Task statement: Please give the count of lines below with the string "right" in them, and no other words.

Start of Block

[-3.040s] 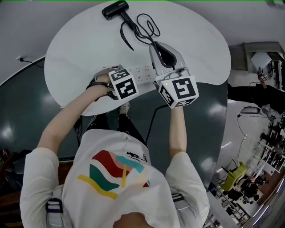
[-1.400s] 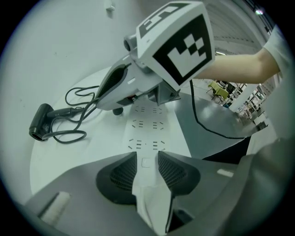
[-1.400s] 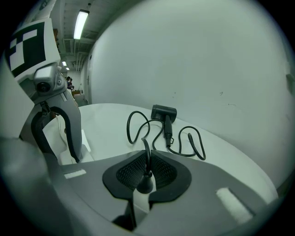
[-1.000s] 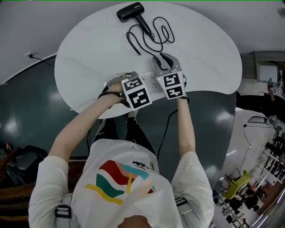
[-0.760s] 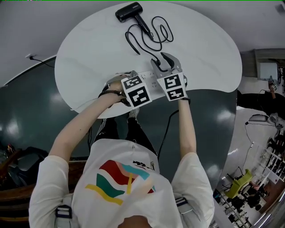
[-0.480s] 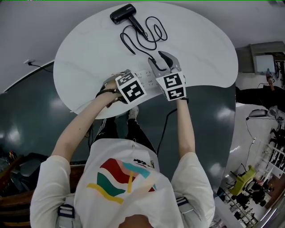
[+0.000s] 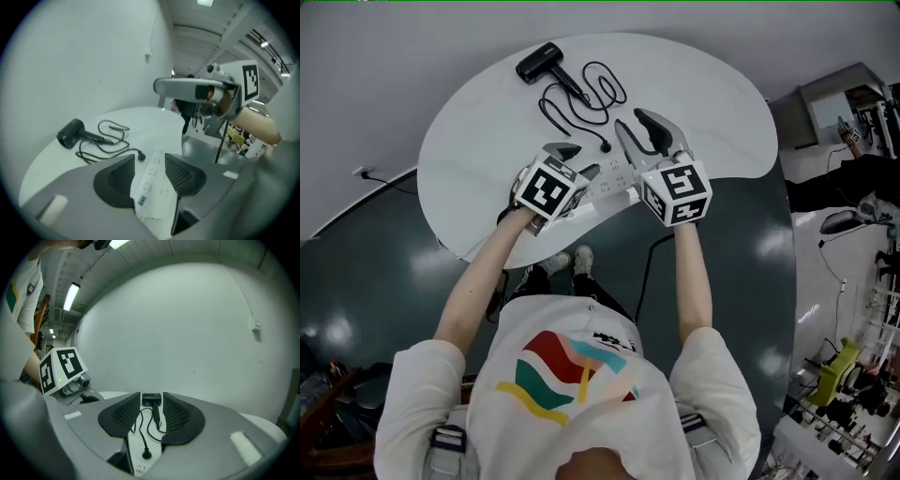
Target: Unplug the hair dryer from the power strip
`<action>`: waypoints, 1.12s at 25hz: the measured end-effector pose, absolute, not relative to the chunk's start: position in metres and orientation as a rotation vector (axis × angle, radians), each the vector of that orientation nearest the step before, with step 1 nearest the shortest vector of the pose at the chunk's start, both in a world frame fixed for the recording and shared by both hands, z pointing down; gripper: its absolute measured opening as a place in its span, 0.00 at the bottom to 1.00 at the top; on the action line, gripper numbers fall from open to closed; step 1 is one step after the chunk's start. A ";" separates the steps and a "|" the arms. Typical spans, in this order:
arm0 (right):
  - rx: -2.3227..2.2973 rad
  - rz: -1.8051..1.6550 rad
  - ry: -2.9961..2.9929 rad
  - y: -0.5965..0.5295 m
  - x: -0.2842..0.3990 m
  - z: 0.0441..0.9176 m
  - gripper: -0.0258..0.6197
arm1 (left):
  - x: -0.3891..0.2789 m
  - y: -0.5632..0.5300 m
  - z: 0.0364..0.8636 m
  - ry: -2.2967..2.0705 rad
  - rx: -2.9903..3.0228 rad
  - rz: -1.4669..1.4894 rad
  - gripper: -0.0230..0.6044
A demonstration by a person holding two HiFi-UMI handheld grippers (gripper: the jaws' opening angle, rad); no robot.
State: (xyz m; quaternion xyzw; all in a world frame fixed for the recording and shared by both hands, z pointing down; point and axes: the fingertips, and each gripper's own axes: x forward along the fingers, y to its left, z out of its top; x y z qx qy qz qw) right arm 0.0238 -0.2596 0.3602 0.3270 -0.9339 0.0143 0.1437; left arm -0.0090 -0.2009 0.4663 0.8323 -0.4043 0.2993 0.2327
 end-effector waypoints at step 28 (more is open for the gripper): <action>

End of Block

Response to this task: 2